FAYET KELEN WAITED for us on our assigned landing pad when we arrived on Pasher—waited on Nakari and the Harvester, anyway, along with a small throng of his employees. Artoo and I joined them once we’d secured the Desert Jewel.
Nakari had evidently given her father a quick summary of events, because as I stepped up to join them, he boomed, “Pilot! Well met and welcome. I am told you distinguished yourself on Fex.” That might have been stretching the account a bit far since I had accomplished little beyond my own survival, but his eyes dropped to Artoo and he continued before I could reply. “Your droid has erased all the data provided earlier?”
“Artoo, please delete th
e files Mr. Kelen gave us.” The droid beeped an acknowledgment and Kelen chuckled.
“Good, good. But forgive me if I would like some stronger assurance that my interests are protected.” His sausage fingers fished a datachip out of his tunic pocket, and he handed it to me. “I had this prepared for your arrival. It will confirm the erasure of all files I gave you in your droid’s memory and erase any that accidentally remain, nothing more.”
Refusing to run the chip would only invite suspicion when I had already promised to erase everything, so I inserted it and Artoo ran the program, spitting it back out in a few seconds. Nakari winked at me, however, indicating that perhaps she had her own backup of the Fexian coordinates stored somewhere.
“Excellent,” Kelen said. His hand danced about on his personal datapad and he said, “I am depositing a goodly sum into an escrow account, which your droid may access and distribute to you both, and I thank you for returning my ship, my crew both living and deceased, and alien life that will delight my scientists.”
Sensing that he was about to turn his attention elsewhere and dismiss us, Nakari said, “Daddy. Don’t send anyone else there until you read my full report. Those things could be sentient. And even if you ignore that, you have to upgrade the armor’s mobility.”
He placed a hand on her shoulder. “I will digest all you have written before acting further. My primary concern now is that you see a surgeon about that hand. See where my minions come? Go with them.”

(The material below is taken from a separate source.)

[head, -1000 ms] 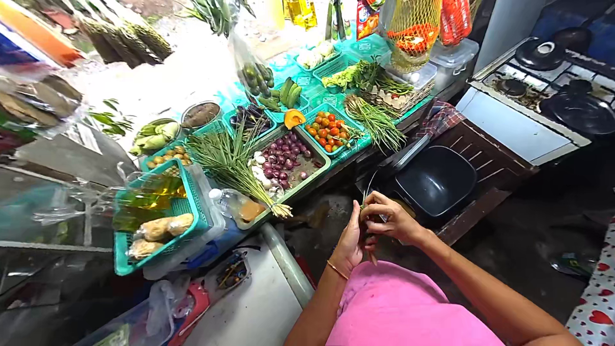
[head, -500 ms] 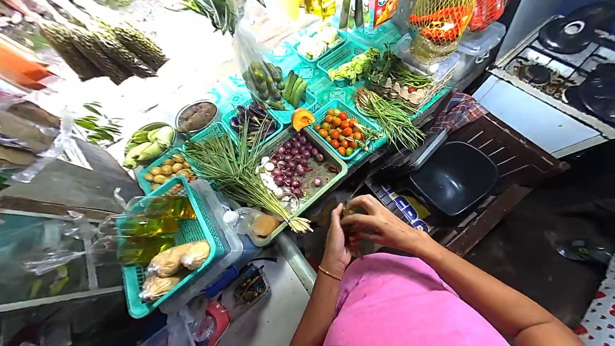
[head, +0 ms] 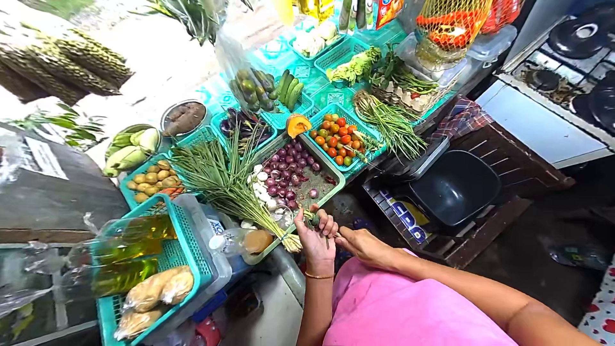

“What?” An ambulance coasted to a stop near the ship and two earnest medics hopped out, asking Fayet Kelen who was hurt.
“Take my daughter to the finest surgeon posthaste and bill it to me. Go!”
“Daddy, wait! What about Luke?”
“Fear not, your pilot will be allowed to rest in comfort until you are ready to depart.”
“Don’t leave without me, Luke!” she called over her shoulder as the paramedics led her to the ambulance.